- [Your instructions]
Every line of the material that mentions the word "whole" should be copied out.

───── Listed records ─────

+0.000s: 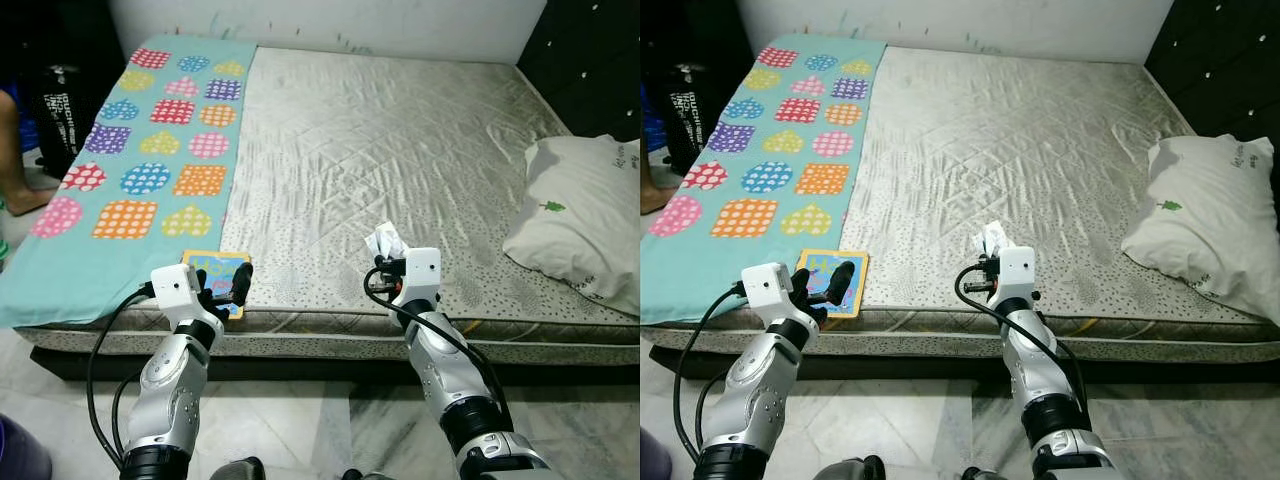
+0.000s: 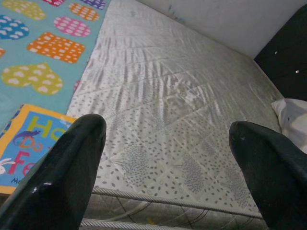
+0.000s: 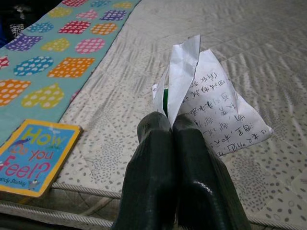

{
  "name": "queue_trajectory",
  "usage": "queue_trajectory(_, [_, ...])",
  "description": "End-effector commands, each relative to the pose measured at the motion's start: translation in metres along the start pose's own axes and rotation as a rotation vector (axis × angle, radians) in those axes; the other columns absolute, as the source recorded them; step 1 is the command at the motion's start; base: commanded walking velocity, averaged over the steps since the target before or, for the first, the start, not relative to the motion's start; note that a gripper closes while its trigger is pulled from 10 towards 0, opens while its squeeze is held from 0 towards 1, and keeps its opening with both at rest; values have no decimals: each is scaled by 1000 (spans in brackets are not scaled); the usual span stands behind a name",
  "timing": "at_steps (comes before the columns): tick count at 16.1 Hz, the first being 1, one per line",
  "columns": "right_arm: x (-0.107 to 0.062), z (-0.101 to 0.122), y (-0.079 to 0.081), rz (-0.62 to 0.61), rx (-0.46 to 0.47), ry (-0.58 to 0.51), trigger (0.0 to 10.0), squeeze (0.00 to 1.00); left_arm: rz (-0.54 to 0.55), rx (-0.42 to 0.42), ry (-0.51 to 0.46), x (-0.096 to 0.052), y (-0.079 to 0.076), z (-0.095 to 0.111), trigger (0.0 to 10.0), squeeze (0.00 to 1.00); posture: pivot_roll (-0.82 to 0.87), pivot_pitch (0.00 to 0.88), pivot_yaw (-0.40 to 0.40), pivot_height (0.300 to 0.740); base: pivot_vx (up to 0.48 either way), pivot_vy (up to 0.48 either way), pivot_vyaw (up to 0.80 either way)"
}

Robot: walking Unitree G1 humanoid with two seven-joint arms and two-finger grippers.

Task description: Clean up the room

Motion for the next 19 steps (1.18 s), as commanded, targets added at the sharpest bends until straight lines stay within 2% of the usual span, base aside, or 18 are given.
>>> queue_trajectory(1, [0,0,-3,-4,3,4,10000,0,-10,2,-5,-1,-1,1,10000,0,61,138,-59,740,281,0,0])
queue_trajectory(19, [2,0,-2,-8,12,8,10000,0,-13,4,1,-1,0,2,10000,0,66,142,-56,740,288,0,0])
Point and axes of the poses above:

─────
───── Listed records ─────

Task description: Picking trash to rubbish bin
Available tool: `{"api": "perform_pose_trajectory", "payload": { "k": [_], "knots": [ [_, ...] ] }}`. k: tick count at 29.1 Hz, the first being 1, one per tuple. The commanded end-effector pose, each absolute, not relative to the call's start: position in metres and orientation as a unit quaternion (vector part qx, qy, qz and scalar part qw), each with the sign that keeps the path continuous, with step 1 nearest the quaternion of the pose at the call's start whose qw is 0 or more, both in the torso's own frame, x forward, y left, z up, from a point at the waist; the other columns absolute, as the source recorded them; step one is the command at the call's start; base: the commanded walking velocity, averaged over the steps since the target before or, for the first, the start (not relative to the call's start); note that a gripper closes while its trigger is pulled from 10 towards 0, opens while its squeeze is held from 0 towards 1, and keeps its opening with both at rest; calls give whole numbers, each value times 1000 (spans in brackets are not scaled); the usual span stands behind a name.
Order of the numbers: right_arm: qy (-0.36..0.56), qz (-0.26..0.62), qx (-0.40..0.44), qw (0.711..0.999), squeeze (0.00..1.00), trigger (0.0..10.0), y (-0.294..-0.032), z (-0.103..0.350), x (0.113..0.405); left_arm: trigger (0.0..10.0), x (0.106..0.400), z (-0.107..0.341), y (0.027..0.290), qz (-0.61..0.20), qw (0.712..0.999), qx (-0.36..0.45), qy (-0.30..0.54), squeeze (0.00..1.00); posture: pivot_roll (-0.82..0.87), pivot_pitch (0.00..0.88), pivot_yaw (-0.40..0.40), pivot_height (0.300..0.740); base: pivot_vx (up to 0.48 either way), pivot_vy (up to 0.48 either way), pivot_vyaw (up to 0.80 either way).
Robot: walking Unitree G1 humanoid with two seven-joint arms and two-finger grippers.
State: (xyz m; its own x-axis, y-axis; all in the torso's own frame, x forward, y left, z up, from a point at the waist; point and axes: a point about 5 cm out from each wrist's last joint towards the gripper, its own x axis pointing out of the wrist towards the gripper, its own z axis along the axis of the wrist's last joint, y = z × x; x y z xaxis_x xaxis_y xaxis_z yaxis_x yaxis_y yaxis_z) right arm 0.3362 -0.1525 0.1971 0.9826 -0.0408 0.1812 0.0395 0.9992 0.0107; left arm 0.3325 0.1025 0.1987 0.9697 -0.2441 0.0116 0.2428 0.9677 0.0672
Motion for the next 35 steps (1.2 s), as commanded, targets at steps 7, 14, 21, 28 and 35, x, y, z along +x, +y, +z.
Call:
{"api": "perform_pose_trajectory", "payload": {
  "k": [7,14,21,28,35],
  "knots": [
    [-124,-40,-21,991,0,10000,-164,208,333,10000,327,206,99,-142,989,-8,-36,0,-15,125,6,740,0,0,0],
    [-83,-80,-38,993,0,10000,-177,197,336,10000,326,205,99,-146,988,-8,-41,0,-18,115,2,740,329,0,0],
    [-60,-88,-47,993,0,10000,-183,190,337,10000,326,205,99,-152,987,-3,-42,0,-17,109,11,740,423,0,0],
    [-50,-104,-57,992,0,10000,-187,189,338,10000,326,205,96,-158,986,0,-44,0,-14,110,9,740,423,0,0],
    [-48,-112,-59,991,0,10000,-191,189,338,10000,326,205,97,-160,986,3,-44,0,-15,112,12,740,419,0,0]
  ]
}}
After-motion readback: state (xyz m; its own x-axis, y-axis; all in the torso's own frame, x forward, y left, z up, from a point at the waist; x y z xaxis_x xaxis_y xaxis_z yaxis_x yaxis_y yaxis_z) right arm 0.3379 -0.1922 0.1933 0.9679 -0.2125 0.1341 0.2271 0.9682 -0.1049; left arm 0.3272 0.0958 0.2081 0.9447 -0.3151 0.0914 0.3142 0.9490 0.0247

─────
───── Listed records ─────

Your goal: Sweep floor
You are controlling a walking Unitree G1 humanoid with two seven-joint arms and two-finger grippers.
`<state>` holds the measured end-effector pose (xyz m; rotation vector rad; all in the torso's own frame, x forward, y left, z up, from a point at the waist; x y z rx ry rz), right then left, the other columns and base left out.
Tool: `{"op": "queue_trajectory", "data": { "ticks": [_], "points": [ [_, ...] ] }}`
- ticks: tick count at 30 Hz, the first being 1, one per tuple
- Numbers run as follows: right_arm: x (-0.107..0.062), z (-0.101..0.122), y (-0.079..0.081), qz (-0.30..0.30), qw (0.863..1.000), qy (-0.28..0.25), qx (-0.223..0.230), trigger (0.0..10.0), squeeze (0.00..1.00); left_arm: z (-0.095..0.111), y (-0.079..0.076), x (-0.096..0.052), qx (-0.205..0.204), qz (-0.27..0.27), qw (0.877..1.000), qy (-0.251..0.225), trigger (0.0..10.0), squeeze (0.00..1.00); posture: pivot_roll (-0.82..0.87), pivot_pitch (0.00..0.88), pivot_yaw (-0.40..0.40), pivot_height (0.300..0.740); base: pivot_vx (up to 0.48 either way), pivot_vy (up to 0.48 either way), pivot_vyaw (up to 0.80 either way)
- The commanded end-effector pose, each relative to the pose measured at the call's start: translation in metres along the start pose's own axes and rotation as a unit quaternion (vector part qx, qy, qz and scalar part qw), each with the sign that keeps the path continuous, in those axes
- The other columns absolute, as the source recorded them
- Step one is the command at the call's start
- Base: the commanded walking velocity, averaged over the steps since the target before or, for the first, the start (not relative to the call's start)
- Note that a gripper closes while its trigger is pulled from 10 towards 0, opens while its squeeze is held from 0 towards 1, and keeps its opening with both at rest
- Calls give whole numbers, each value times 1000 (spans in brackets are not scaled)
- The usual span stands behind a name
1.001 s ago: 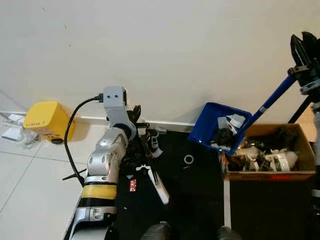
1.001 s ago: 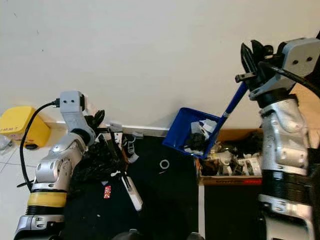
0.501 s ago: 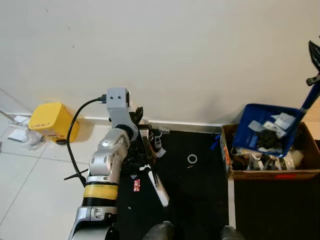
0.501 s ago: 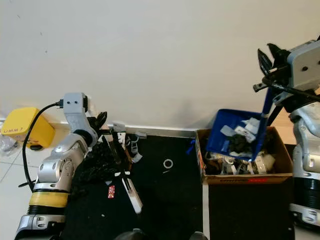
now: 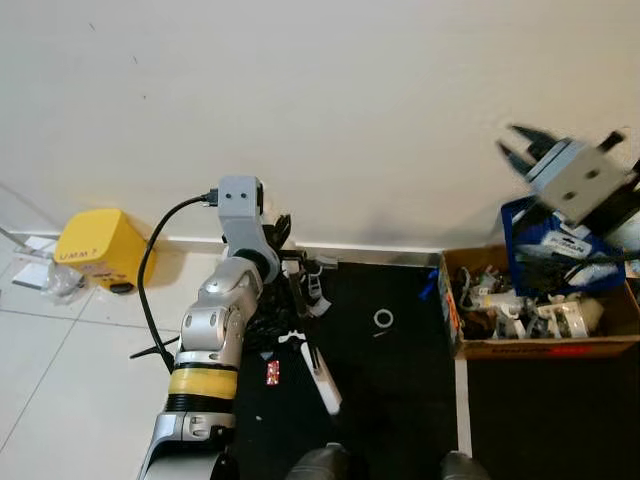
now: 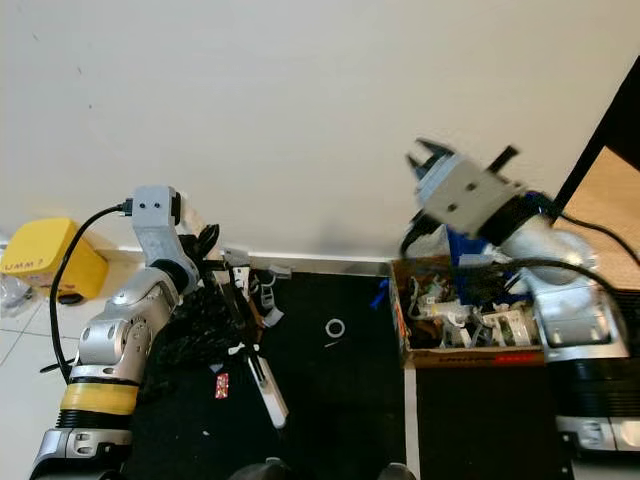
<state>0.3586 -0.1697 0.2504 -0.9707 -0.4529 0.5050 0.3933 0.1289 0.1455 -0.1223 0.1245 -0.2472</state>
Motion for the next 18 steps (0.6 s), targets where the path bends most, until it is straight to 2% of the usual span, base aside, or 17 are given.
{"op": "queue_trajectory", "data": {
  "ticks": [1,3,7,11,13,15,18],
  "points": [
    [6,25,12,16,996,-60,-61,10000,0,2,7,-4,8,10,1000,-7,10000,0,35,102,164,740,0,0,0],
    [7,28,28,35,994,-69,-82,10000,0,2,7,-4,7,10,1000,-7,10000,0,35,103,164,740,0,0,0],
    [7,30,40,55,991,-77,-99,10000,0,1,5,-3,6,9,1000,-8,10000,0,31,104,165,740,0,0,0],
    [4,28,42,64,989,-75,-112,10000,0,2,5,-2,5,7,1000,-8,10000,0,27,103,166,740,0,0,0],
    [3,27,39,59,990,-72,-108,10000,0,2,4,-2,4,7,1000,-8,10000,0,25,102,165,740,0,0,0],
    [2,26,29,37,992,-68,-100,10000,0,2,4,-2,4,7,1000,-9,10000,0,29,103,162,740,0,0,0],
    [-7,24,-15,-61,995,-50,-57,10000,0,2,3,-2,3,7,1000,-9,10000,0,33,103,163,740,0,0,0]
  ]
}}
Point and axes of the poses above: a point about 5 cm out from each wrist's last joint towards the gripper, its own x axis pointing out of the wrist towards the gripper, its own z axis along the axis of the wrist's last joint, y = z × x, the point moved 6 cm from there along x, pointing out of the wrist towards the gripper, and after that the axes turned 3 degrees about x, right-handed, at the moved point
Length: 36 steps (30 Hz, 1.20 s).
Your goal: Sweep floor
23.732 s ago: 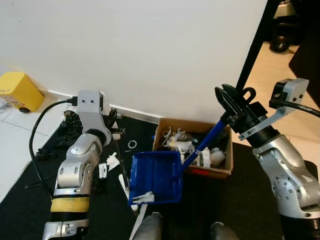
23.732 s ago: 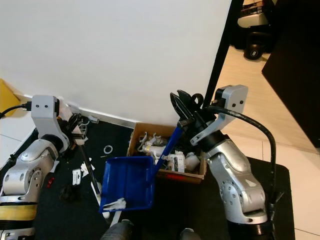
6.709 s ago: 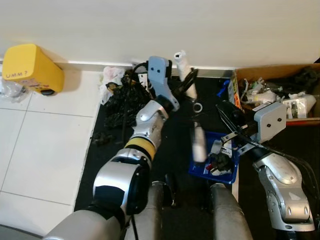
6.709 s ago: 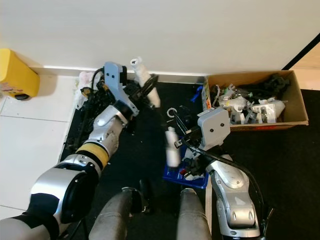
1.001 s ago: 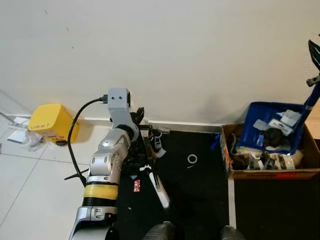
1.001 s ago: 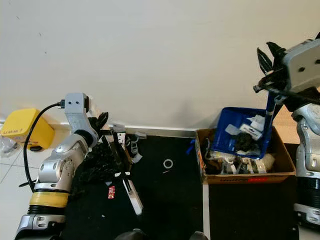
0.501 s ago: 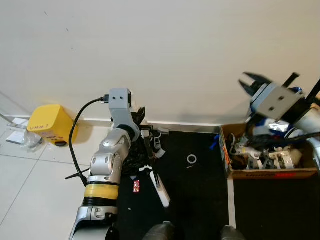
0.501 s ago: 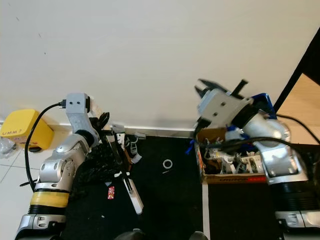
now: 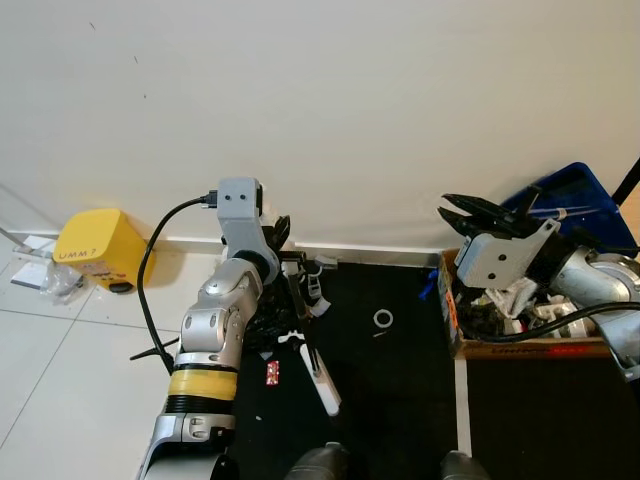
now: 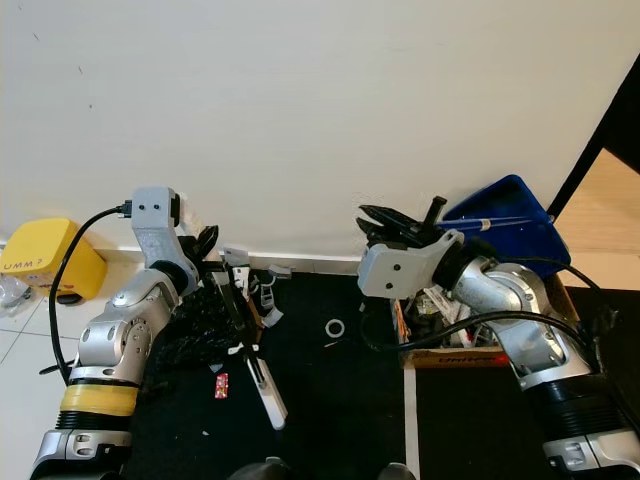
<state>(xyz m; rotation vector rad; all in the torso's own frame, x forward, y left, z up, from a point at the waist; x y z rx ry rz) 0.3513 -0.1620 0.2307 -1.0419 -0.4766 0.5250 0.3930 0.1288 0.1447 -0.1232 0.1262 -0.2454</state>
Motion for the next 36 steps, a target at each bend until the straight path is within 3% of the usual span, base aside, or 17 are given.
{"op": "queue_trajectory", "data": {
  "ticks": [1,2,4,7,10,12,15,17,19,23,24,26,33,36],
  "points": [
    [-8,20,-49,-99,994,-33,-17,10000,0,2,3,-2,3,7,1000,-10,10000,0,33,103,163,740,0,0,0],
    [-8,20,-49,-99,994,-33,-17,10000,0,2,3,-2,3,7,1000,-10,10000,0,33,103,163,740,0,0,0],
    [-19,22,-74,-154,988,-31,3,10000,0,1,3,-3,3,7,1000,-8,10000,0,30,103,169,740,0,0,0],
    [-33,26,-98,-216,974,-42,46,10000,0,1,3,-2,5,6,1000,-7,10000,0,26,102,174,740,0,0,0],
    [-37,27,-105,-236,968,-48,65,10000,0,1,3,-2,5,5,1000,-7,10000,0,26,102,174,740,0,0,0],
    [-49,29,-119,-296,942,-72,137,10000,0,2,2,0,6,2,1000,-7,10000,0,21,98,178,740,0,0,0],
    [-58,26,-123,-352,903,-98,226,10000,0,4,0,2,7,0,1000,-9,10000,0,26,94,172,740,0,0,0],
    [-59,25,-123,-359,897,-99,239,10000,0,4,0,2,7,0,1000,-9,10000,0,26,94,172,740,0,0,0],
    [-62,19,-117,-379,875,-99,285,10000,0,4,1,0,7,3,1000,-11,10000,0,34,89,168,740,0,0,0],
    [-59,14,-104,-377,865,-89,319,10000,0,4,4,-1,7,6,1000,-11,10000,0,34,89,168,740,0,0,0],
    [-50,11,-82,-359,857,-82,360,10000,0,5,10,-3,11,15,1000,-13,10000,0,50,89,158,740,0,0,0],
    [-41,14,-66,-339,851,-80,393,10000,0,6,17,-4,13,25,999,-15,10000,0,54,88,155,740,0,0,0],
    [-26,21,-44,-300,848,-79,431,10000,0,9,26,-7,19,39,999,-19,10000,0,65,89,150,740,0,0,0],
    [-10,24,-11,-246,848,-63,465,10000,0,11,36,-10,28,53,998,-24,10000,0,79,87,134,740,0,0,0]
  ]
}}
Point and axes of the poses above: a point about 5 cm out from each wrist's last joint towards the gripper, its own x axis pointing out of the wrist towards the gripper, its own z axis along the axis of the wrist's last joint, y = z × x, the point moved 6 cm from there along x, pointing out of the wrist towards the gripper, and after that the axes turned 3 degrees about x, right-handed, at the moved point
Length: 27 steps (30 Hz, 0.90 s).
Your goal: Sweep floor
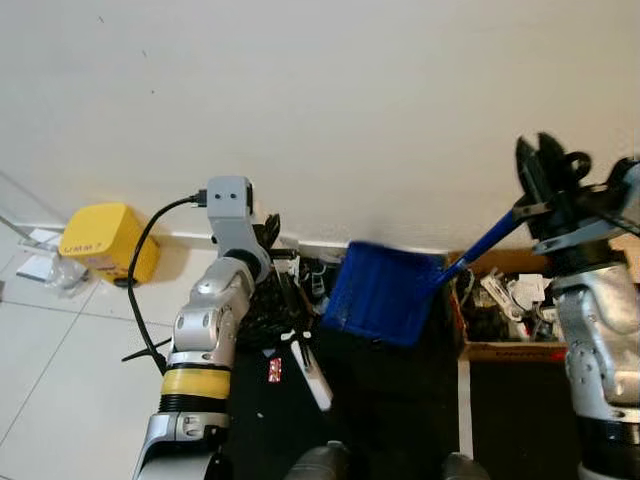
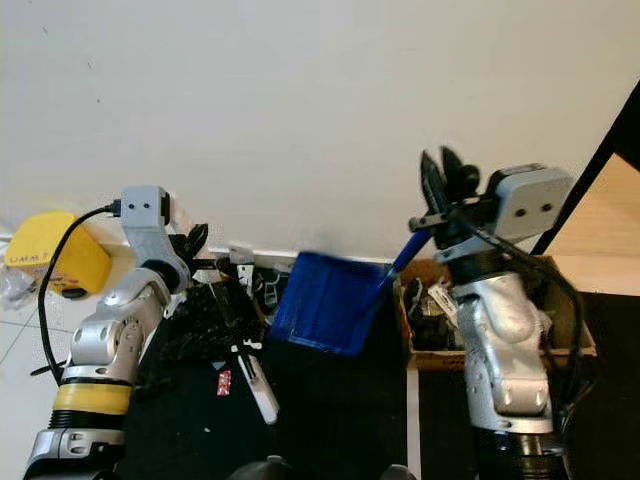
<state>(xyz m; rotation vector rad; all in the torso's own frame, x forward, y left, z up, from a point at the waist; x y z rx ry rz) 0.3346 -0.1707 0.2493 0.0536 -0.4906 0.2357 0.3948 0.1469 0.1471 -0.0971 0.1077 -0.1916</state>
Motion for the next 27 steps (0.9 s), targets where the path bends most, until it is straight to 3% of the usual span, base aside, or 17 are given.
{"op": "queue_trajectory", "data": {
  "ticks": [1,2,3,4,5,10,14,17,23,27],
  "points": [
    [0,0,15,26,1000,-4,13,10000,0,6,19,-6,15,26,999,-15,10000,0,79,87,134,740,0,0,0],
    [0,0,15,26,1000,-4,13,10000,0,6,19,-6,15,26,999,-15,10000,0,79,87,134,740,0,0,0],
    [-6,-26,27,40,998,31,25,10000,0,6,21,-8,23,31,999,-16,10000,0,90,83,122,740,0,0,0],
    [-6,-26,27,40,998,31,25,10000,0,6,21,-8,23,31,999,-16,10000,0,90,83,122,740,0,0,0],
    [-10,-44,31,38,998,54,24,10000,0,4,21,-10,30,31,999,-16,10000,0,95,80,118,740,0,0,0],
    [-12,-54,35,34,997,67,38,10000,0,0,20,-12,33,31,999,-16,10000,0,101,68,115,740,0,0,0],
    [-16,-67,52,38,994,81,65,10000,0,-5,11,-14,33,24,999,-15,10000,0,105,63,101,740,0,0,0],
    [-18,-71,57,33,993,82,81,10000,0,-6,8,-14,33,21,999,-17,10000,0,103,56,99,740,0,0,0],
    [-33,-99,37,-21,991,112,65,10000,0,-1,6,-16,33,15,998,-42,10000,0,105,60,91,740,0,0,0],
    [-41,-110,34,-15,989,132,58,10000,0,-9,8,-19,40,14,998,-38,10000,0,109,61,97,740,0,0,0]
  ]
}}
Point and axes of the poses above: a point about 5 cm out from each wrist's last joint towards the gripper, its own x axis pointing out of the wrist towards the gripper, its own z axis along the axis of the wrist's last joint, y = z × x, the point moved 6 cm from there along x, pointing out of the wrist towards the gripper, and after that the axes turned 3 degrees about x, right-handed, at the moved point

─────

- [Written solution]
Available tool: `{"api": "perform_pose_trajectory", "payload": { "k": [_], "knots": [ [_, ...] ] }}`. k: tick count at 29.1 Hz, the first being 1, one per tuple. The commanded end-effector pose, each absolute, not relative to the call's start: position in metres and orientation as a unit quaternion (vector part qx, qy, qz and scalar part qw), each with the sign that keeps the path continuous, with step 1 nearest the quaternion of the pose at the call's start whose qw is 0 or more, both in the torso's own frame, x forward, y left, z up, from a point at the waist; the other columns absolute, as the source recorded them; step one is the command at the call's start; base: the commanded walking velocity, averaged over the steps since the target before or, for the first, the start (not relative to the call's start); note that a gripper closes while its trigger is pulled from 10 towards 0, opens while its squeeze is held from 0 towards 1, and keeps its opening with both at rest; calls give whole numbers, each value times 1000 (spans in brackets are not scaled); the usual span stands behind a name.
- Calls give whole numbers, each value times 1000 (spans in brackets are not scaled)

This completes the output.